**Collected data:**
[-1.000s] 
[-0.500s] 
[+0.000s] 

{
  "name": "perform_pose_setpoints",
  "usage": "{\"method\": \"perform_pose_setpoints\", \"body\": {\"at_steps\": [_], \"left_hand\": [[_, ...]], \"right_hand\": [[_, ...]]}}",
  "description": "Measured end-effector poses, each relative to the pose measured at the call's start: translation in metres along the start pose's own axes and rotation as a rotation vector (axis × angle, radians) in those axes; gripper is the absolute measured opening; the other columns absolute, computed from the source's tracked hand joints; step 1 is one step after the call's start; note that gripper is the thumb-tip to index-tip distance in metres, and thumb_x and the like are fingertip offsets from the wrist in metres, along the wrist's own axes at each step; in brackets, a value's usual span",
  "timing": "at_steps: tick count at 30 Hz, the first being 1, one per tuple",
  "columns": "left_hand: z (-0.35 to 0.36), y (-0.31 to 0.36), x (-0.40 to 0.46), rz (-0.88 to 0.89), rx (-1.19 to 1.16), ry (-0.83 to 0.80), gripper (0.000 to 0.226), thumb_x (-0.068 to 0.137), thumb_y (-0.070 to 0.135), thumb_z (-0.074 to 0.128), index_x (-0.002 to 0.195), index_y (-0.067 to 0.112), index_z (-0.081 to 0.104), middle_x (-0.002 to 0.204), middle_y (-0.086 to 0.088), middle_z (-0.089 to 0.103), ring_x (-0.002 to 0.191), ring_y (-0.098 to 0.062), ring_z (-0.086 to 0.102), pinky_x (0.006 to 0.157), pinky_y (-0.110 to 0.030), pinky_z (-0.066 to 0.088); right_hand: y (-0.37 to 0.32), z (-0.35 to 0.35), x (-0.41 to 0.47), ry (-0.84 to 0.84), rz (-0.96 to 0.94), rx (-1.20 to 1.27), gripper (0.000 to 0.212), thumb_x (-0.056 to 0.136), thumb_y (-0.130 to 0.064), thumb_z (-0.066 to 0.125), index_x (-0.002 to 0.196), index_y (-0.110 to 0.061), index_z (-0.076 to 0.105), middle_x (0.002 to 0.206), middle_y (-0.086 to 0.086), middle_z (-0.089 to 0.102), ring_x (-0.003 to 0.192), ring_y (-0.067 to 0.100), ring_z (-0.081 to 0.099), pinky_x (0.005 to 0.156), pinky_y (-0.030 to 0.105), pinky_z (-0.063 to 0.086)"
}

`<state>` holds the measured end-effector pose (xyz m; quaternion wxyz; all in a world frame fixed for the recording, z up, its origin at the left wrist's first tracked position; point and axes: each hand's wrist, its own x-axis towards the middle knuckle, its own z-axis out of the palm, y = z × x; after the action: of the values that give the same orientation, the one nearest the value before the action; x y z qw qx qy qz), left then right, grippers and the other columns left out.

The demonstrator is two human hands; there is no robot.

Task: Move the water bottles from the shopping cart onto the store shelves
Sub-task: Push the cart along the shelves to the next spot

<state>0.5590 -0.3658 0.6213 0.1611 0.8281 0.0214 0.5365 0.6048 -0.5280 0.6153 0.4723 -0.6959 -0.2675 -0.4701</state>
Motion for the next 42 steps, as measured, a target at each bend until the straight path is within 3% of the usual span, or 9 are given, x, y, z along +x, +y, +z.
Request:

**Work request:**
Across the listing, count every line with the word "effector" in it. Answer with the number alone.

**Expected output:**
2